* GOAL OF THE EXERCISE:
Instruction for the data below: set down exactly the lines from the line with "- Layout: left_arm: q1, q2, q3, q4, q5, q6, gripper" to the line with "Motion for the", inclusive, and no others.

[Start of section]

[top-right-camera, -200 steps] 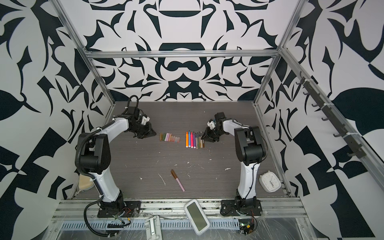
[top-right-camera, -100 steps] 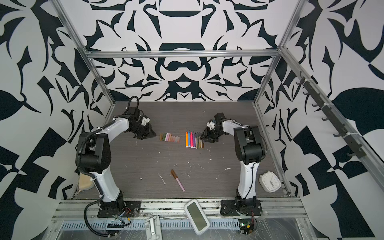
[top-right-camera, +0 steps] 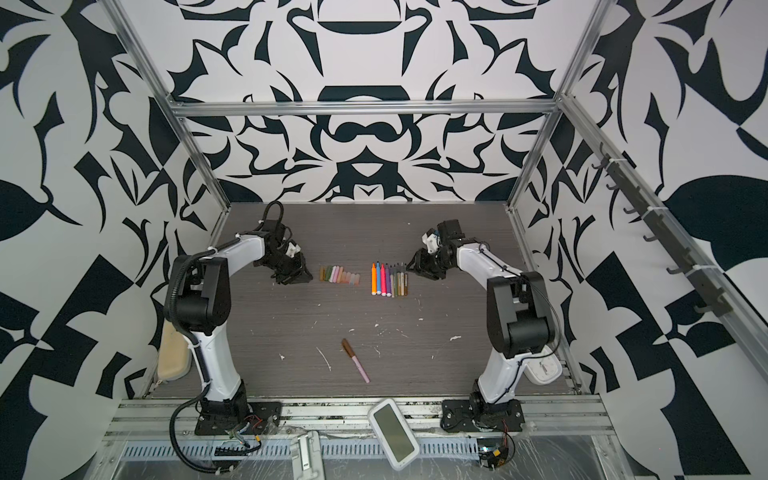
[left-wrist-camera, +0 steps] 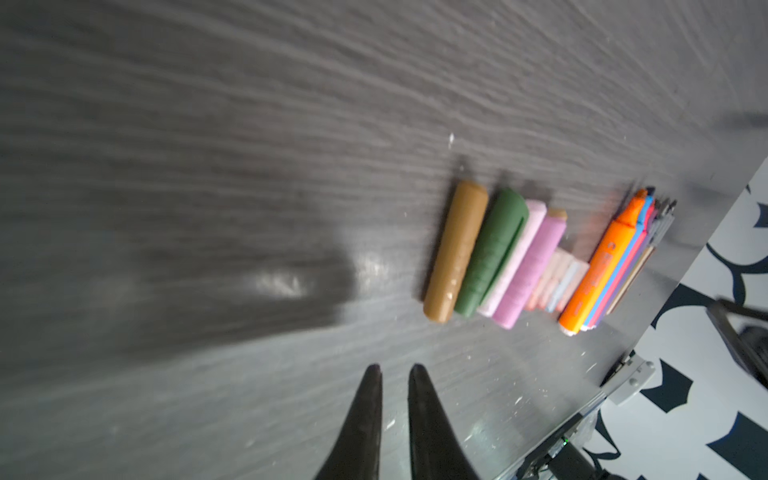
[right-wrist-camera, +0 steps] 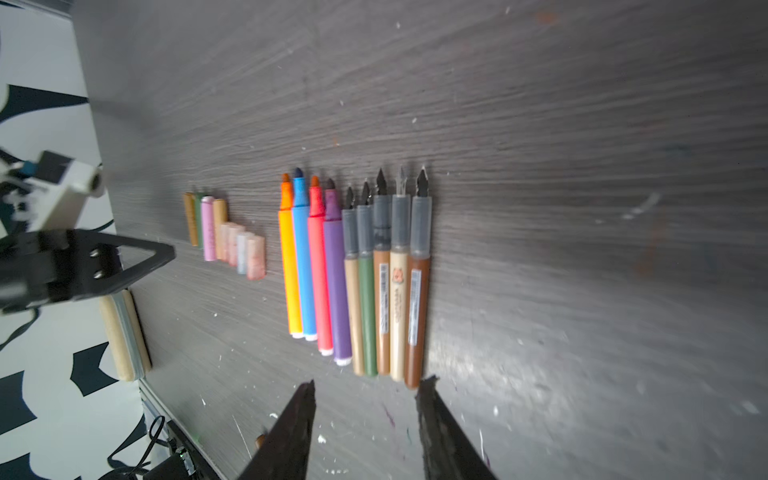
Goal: Open the pen caps
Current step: 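Stand the brown pen at the end of the row and open the right gripper, then move the right gripper down to the brown-capped pink pen near the robot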
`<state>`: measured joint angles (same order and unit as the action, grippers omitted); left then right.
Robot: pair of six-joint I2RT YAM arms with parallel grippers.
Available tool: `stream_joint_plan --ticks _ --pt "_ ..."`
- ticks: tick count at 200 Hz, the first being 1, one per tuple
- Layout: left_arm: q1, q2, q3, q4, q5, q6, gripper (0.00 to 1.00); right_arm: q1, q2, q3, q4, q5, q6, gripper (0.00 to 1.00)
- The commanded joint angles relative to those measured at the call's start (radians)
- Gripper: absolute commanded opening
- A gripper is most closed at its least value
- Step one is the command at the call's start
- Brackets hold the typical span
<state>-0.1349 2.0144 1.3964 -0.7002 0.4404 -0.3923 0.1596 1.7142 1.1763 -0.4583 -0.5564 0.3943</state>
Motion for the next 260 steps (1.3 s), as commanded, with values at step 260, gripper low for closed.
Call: stream_joint_plan --ticks 260 --pt "-0.074 0.157 0.166 -0.079 -0.1 -0.089 0.2 -0.011 -0.248 -0.211 -0.095 0.004 -0.069 0.41"
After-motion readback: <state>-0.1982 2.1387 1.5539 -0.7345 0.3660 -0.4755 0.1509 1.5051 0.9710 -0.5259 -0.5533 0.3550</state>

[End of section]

* TASK RESULT:
- Layout: left_arm: q1, q2, q3, q4, q5, q6, gripper (0.00 to 1.00); right_arm: q1, q2, q3, q4, q5, q6, gripper (0.00 to 1.00)
- The commanded joint angles relative to those measured at the call's start (radians)
- Gripper: absolute commanded opening
- A gripper is most closed at its least value
- Step one is the command at the call's start
- Brackets hold the typical span
<state>-0.1349 2.0144 1.3964 -0.7002 0.4404 -0.3923 0.1596 1.7142 1.1763 -0.4583 -0.5564 0.3943</state>
Motion for the next 260 steps (1.3 s), as commanded, with values at step 260, gripper low for closed.

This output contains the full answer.